| What to do |
From the line with "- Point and" down to the final line of the material below, quote every line exactly and leave out all lines before it.

| Provided data |
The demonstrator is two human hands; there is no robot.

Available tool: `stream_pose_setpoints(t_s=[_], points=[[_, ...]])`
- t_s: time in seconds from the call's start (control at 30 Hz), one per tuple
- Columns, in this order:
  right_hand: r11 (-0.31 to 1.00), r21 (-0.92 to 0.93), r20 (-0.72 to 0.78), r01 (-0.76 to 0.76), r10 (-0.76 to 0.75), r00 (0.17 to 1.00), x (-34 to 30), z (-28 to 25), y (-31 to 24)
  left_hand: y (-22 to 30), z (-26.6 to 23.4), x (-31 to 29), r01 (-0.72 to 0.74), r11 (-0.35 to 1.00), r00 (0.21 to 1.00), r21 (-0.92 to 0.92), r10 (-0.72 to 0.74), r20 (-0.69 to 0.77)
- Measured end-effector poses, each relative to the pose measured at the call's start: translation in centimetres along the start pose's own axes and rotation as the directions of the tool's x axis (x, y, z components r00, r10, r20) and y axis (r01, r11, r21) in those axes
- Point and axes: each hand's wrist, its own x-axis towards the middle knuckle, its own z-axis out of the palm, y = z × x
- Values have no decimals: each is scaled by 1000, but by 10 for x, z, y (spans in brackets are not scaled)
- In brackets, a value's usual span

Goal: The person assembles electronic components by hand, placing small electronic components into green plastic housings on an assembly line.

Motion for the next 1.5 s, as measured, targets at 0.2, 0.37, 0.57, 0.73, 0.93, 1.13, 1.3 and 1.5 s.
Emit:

| Output below |
- Point and axes: each hand's wrist, its own x-axis towards the middle knuckle, its own z-axis out of the palm, y = z × x
- Values have no decimals: each is scaled by 1000, but by 10 for x, z, y (spans in brackets are not scaled)
- In brackets, a value's usual span

Goal: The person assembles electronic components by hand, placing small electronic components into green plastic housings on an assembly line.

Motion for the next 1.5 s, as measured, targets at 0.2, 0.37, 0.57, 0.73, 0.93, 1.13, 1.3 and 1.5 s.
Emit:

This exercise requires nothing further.